2) Bring the bayou to the street

The Mississippi Delta and backwater bayous around New Orleans were once some of the largest continuous deciduous wooded wetlands in the Western Hemisphere. These bayous once stretched unbroken for miles. Now, they’re frequently bisected by shipping channels, which short-circuits the storm surge protection they once offered.

There are many different southern U.S. tree species in the bayous, and the backbone of those flooded forests are Bald Cypress (Taxodium distichum) and Tupelos (Nyssa sylvatica and Nyssa aquatica). I have never seen mature Tupelo and Cypress trees in the bayou any less than 50 feet tall, and most are growing in hip deep, brackish standing water for months at a time. These trees pump water prolifically from their roots into the atmosphere. On hot days, 50 gallons pumped per tree is a reasonable evapo-transportive load. I had expected many more Bald Cypress and Tupelo on the streets of NOLA. Their almost complete absence and puny size indicates a major paradigm blind spot.

And a drum roll for # 1…

1) Crime & Canopy (not Crime & Punishment)

Crime in NOLA is relatively high; I know that the annual bill for the police is expensive on a per capita basis. There are many factors that are involved in lower crime rates, and one of them is, you guessed it, trees.

Two researchers, Sullivan and Kuo (2001), tracked crime rates at the Ida B.Wells Homes in Chicago during the high crime era of the 1990s and ran a very simple study on two years’ worth of crime reports.

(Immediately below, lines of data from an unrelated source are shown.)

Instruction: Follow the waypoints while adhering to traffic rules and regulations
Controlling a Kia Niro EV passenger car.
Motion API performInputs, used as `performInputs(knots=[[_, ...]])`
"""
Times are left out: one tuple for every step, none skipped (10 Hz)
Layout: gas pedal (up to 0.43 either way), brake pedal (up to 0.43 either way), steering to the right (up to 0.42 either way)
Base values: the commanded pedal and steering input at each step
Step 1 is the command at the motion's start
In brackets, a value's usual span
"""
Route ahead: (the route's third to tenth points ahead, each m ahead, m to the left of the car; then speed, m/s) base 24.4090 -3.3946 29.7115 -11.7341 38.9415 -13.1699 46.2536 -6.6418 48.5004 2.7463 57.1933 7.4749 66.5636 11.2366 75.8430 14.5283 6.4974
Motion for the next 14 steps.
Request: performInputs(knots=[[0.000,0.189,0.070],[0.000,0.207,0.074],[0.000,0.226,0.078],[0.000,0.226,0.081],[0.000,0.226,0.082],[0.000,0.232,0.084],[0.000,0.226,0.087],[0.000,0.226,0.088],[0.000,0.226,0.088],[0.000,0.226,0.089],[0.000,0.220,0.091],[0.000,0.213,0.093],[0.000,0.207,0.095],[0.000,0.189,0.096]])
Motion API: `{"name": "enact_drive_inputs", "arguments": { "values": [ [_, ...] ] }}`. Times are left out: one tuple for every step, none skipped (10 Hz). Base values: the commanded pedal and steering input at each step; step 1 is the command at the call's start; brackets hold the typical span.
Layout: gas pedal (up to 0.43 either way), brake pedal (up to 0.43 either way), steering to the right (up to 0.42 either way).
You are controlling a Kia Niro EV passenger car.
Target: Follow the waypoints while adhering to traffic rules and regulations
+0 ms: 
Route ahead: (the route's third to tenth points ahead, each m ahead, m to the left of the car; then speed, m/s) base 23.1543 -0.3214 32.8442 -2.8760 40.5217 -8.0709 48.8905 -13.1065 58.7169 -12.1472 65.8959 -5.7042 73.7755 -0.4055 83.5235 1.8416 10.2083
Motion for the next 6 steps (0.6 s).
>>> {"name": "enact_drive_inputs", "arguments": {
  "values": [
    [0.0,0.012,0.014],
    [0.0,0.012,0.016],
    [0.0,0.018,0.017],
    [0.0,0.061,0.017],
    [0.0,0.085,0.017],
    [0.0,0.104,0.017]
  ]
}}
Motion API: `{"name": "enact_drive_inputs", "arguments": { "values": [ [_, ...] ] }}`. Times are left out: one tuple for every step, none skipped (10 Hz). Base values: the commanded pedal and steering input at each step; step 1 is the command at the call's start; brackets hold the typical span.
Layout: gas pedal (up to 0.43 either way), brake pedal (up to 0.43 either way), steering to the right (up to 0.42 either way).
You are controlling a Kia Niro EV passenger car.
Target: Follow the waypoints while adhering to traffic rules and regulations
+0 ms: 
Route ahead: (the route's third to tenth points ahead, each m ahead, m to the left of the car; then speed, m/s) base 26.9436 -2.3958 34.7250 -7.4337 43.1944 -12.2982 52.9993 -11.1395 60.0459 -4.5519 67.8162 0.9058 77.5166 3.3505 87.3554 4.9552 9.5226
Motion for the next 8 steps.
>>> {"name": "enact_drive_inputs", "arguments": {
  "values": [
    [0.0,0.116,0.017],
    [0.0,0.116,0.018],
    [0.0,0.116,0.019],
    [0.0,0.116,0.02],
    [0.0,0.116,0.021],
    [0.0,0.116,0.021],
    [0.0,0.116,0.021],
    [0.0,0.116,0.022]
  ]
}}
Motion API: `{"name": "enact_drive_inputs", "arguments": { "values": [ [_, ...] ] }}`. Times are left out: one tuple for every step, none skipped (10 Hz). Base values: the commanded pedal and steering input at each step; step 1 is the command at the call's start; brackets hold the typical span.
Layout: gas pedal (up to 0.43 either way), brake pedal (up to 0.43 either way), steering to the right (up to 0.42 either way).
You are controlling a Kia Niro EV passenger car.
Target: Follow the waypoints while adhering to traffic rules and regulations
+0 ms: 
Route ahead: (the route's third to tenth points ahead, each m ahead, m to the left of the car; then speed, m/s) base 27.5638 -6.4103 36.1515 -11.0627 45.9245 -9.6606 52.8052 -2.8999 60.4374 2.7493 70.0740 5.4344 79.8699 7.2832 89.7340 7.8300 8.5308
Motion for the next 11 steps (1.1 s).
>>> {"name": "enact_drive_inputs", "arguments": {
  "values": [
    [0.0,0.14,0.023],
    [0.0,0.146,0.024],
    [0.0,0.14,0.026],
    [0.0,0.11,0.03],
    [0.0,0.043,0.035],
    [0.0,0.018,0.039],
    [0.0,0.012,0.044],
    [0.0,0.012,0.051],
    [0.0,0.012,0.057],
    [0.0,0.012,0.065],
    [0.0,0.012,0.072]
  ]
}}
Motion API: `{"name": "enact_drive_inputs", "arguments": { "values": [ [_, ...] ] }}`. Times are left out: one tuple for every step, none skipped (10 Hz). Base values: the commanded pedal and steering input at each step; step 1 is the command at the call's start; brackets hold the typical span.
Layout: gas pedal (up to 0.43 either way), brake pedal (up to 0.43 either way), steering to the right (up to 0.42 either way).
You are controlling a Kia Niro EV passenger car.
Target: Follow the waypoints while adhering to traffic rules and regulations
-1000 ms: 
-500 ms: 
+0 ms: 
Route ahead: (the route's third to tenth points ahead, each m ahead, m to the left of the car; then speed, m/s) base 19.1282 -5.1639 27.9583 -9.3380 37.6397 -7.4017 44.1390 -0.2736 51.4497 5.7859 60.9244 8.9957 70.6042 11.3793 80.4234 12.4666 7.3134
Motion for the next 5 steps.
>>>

The major variable in crime rates was the presence or absence of trees. After all unplanned variables were accounted for and nullified, it turned out like this: areas with trees saw crime drop 52%, for both personal and property. The same size on which their study was based was in the thousands.

References

Kuo, F.; Sullivan, W. 2001. Environment and Crime in the Inner City: Does Vegetation Reduce Crime? Environment and Behavior 33(3)

 

Peter MacDonagh, FASLA is the Director of Science + Design at The Kestrel Design Group.